The battered Diaries lie before me — fourteen pocketbooks closely written, a day to a page, records of things fancied, seen, felt, that seemed worth preserving.
" There's husbandry in Heaven," so why should not I, a writer, utilise impressions of the hour, as occasions arise, in the columns of journals and periodicals?
In one form or another, in part or in whole, these pages were published in the Daily Chronicle (through whose generous columns the Looker-On was allowed to meander), the Nation the Academy, the St. James's Gazette, the Evening News, the Reader, the Studio, the Bookman, and the Pall Mall Magazine. Here they are collected, amended, extended or curtailed as seemed necessary — grouped in the months when they were written, and in the order of their origin, as the Diary of one who amused himself by imagining that he was a Looker-On at the pageant of life and art.
You will like the book, I know. But the others, the many others? Some will say that it lacks unity. It does. The only unity in a Diary is the personality of the Diarist. Some day I shall write a sad book to explain why one writes a book. Meanwhile here is this, for better or worse — done.

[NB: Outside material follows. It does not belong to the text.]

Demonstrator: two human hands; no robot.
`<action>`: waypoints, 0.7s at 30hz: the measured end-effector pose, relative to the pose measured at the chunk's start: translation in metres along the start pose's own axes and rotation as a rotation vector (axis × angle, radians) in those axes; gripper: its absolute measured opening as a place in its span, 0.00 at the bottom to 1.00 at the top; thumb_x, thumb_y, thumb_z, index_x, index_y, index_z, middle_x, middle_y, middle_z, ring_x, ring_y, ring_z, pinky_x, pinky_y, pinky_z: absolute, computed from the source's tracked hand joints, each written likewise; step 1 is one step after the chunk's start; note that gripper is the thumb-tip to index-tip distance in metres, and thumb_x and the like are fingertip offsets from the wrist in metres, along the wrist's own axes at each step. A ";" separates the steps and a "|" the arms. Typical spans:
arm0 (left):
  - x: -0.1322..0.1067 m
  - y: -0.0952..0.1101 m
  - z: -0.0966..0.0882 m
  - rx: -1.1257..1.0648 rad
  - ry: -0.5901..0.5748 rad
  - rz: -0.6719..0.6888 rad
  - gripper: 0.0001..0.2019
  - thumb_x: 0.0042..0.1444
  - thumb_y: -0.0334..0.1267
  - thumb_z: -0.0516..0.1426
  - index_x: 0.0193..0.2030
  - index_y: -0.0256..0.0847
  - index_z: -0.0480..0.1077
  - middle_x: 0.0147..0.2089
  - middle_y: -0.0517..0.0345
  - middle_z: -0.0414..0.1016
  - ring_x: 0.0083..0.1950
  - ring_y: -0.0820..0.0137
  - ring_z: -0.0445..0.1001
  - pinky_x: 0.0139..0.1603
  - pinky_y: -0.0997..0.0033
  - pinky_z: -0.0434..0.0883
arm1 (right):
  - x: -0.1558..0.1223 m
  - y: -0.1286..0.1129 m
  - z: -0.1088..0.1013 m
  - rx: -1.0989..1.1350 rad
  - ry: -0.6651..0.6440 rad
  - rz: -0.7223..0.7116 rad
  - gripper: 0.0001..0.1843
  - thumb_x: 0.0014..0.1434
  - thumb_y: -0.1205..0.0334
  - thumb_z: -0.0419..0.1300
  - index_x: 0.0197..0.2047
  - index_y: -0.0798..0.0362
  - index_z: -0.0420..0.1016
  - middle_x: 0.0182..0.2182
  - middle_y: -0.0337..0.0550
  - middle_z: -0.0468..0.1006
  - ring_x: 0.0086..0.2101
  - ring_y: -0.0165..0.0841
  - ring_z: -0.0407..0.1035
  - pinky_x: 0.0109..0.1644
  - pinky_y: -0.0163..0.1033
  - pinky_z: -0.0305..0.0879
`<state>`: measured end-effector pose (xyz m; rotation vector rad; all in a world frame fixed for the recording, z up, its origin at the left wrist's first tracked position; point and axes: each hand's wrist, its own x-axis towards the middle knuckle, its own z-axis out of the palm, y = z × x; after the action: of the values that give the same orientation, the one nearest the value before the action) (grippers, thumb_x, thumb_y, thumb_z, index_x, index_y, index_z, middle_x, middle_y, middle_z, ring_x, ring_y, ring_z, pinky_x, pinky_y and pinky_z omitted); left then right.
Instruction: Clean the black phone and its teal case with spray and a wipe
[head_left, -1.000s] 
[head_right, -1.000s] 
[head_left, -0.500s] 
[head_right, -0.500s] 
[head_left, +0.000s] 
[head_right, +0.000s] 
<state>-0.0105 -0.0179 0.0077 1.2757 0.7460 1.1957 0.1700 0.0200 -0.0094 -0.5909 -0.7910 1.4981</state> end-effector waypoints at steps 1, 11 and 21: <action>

We are now starting forth, dear Discourager of Hesitancy, on a greater adventure, toward farther horizons than any I have ever watched. For it is our purpose to wander out into the world. The Diaries will continue; but there will be no need to mail you the journals where the amplification of day-by-day impressions are published, for we shall be together.
Excerpt:
For he is an Official, and must only report Government boats, but all homecoming vessels try to make him flash the news of their approach to England. Poor, buffeted, travel-stained ships, striving like unborn souls to make themselves known! He sees them pass, pleading for recognition, is motionless, and watches.
As I walked through Cheapside I saw a sailor-man standing on Plymouth Hoe, peering into the night. He is quite alone; the rain beats on his muffled figure; nothing seems to be left of him but his gleaming eyes. He is watching for the first glimpse of the American liner, that pauses a little outside the breakwater at Plymouth to take up passengers for Cherbourg. There he watches all night, all next day, if necessary, till he sights the vessel.
Then he runs to his hut, speaks a few words through the telephone, and the passengers dozing in the hotels, start, grasp their rugs, and say one to another, " Quick! the tender leaves in half an hour! " And the watcher, whom they have never seen, his duty done, walks home from Plymouth Hoe to bed. He watches in his dreams.